Problem:
For the material below, return exactly the lines starting at the one holding "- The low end" and ending at the one holding "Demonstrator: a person", counting both as part of the range.

Information provided:
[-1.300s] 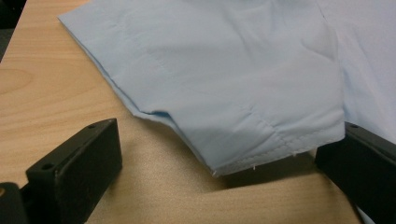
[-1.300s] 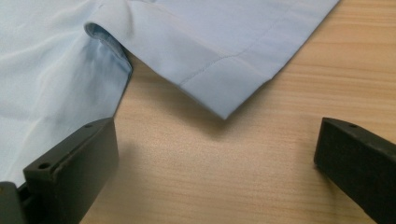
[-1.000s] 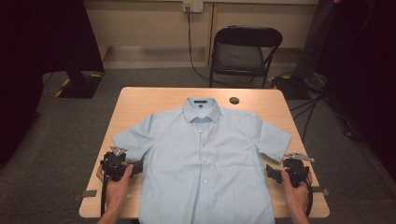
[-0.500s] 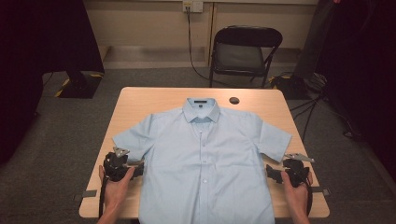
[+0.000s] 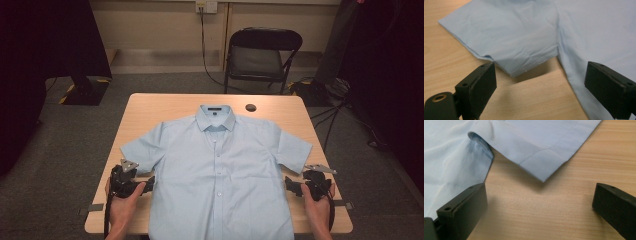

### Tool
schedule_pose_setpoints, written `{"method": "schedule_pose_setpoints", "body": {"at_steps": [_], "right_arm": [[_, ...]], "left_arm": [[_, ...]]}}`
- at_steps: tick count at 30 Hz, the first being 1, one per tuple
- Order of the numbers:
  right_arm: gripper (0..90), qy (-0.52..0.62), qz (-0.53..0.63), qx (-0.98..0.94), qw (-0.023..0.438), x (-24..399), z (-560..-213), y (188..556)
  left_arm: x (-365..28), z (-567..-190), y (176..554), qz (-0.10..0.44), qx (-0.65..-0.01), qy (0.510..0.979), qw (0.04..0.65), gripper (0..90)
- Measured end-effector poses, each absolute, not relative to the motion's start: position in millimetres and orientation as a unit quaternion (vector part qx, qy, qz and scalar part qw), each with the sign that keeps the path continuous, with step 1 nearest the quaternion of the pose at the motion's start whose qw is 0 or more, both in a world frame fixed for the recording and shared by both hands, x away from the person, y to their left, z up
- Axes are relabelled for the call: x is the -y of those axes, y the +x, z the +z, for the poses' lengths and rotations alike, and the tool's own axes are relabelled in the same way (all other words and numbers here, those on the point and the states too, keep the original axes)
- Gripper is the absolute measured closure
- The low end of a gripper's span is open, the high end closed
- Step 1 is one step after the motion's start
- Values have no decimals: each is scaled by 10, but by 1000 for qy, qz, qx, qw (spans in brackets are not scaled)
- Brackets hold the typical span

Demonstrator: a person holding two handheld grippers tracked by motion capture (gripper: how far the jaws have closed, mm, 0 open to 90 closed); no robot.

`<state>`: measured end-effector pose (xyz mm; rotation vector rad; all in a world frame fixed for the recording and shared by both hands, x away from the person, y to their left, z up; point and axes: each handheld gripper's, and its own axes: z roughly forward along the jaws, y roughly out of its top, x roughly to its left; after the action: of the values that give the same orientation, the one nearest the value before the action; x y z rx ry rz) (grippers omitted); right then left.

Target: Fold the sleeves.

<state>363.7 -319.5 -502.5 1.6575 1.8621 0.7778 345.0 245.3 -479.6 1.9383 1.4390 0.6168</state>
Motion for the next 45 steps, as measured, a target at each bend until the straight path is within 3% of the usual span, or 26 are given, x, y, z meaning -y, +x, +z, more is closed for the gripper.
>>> {"method": "schedule_pose_setpoints", "body": {"at_steps": [9,13,36,45], "right_arm": [[0,613,287,-688,262,3198,-5025,3633],[0,613,287,-688,262,3198,-5025,3633],[0,613,287,-688,262,3198,-5025,3633],[0,613,287,-688,262,3198,-5025,3633]], "left_arm": [[-2439,-4639,3387,230,-526,745,340,110],[-2455,-4595,3480,211,-529,742,354,118],[-2721,-4272,3777,224,-497,749,377,130],[-2791,-4015,4036,221,-496,749,379,77]]}}
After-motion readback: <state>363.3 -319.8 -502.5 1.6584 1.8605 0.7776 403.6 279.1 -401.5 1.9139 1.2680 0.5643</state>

Task output:
- The low end of a gripper's span is open, the high end closed
- Step 1 is one step after the motion's start
- Values have no decimals: each is scaled by 10, but by 1000 for qy, qz, qx, qw (spans in brackets are not scaled)
- Brackets hold the typical span

Demonstrator: a person holding two handheld grippers tracked by motion capture (gripper: how far the jaws have closed, mm, 0 open to 90 closed); no robot.

This output requires no further additions.